Security vendor says fast action is needed now on deepfake voice

A new research report from security analyst vendor Recorded Future says voice cloning is capable of defeating voice multifactor authentication in the wild. Authors of the report say a cross-industry approach is needed to keep deepfake voice in check.

The report, “I Have No Mouth, and I Must Do Crime,” is a nod to science-fiction author Harlan Ellison’s dark visions, but the findings it contains warrant poetic flourish.

“Voice cloning technology is currently being abused by threat actors in the wild,” the report states. It is “enabling the spread of misinformation and disinformation and increasing the effectiveness of social engineering.” The barrier to entry continues to get lower, with platforms such as ElevenLabs’s popular Prime Voice AI offering low cost, browser-based options for text-to-speech (TTS) conversion.
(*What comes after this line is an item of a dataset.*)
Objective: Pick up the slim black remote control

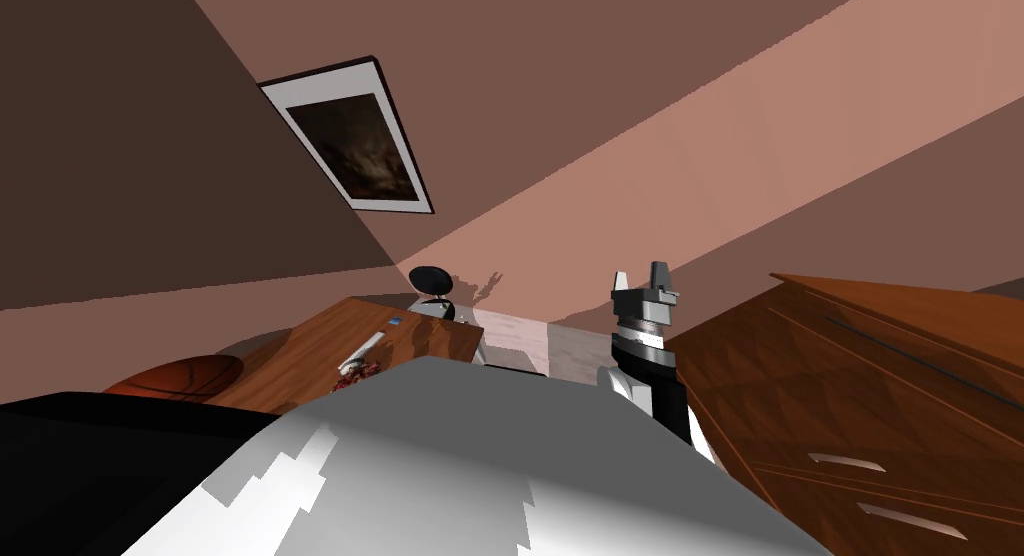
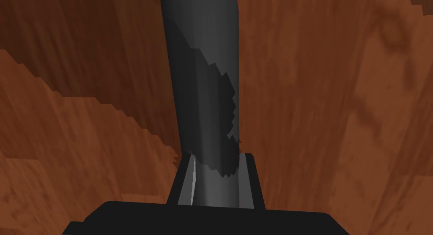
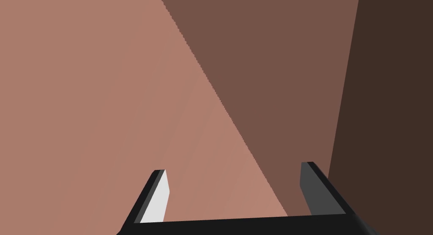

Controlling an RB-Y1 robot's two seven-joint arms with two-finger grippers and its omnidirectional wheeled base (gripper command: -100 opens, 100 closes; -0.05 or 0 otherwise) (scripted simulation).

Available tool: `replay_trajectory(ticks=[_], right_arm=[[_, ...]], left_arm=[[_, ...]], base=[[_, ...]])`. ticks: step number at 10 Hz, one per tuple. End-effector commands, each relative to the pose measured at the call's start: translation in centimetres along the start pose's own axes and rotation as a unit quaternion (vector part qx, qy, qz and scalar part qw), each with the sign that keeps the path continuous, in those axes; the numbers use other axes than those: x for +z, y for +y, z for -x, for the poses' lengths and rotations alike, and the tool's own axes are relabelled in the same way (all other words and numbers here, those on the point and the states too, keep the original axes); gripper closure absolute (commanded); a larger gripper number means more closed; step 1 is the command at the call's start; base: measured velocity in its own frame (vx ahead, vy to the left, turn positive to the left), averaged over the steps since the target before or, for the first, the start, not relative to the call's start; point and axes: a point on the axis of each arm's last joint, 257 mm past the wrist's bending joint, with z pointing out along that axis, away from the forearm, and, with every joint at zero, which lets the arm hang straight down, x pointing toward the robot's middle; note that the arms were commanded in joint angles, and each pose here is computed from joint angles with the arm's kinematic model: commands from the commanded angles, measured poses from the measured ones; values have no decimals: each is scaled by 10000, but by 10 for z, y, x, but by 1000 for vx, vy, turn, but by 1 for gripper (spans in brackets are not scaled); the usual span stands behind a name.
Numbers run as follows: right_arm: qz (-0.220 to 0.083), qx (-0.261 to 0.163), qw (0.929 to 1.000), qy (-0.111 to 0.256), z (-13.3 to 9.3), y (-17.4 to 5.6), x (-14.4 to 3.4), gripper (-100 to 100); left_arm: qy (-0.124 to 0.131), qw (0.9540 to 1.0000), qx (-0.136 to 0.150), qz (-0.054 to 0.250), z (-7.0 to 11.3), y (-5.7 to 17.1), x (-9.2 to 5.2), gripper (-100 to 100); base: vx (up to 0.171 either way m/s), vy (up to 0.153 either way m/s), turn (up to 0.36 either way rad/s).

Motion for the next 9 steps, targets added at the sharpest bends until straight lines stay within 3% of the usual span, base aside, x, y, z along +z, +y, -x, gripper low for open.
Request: replay_trajectory(ticks=[1, 2, 3, 9], right_arm=[[0, 0, 10000, 0, 0, 0, 0, 0], [0, 0, 10000, 0, 0, 0, 0, 0], [0, 0, 10000, 0, 0, 0, 0, 0], [0, 1, 10000, 0, 0, 0, 0, 0]], left_arm=[[0, 10000, 0, 0, 0, 0, 0, 100], [-1, 10000, 0, 1, 0, 0, 0, 0], [0, 10000, -22, -19, -1, -12, -5, 100], [-15, 9999, -108, -13, -3, -38, -17, 100]], base=[[0, 0, 0], [0, 0, 0], [-27, -34, -67], [-30, -55, -32]])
“Voice cloning samples – such as those of celebrities, politicians, and internet personalities (‘influencers’) – and are intended to create either comedic or malicious content, which is often racist, discriminatory, or violent in nature,” the report says. Threat actors are demonstrating effective voice-based fraud attacks including voice phishing, or vishing.

For platforms like Microsoft’s TTS AI model, VALL-E, it requires only three seconds of audio to be able to generate the cloned voice of, for example, a loved one asking for bail money.
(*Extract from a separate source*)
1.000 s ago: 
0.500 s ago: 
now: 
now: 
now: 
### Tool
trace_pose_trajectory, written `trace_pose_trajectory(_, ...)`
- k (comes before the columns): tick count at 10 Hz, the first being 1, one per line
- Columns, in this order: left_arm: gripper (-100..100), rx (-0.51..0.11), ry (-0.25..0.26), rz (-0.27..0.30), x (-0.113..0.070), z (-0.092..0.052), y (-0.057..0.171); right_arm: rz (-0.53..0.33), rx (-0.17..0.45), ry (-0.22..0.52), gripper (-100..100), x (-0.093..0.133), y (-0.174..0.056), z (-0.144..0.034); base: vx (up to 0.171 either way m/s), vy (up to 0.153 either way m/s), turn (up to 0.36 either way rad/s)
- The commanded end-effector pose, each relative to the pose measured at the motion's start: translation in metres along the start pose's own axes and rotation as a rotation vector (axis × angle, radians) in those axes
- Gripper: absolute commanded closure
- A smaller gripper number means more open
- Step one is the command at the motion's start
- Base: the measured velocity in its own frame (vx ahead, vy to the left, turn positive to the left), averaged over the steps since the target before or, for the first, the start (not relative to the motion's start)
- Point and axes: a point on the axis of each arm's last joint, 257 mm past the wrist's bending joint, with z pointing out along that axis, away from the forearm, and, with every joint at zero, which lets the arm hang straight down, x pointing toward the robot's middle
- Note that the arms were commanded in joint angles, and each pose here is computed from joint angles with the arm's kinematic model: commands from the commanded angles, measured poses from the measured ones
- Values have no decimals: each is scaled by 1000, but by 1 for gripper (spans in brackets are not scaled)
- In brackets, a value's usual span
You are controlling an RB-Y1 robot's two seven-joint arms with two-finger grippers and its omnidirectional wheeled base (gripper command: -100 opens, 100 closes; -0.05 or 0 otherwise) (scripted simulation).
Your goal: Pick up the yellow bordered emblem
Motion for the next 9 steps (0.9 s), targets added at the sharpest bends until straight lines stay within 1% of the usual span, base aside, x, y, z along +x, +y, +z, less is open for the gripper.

For now, technical limitations mean that voice cloning is primarily used for small-scale fraud, leveraging one-time samples for extortion or disinformation. Still, the results can be disastrous for individuals. This month, Canadian broadcaster the CBC reported on voice cloning used to defraud eight seniors in Newfoundland out of CAD$200,000 (US$148,000). Victims received calls during which the cloned voices of their grandchildren asked them for money to cover emergency costs.

In other instances, cloned voices have been used in kidnapping and hostage scams.

The report surveyed dark web chatter, and found that some threat actors are not convinced current voice cloning tech is equipped to deal with certain security hurdles, particularly when it comes to cloning non-English speaking voices. But they are already finding ways to modify it. One such workaround is voice cloning as a service, or VCaaS. This is “a new form of commodified cybercrime in which voice cloning ‘specialists’ provide tailored voice cloning samples, often advertising their services via Telegram,” according to the report.

Furthermore, the general rise in public awareness of AI has led to a spike in the number of free, anonymous third-party voice cloning services. Open-source voice cloning software is appearing on social media and in code repositories. And cybercriminals are trying to find ways to circumvent content restrictions imposed by platforms like ElevenLabs, which drew the ire of posters on Reddit when it updated its community standards to deter voice cloning for nefarious purposes.

The report advises organizations to act early in addressing the risks associated with voice cloning, which are growing. “An industry-wide approach is required immediately in order to pre-empt further threats from future advances in voice cloning technology.”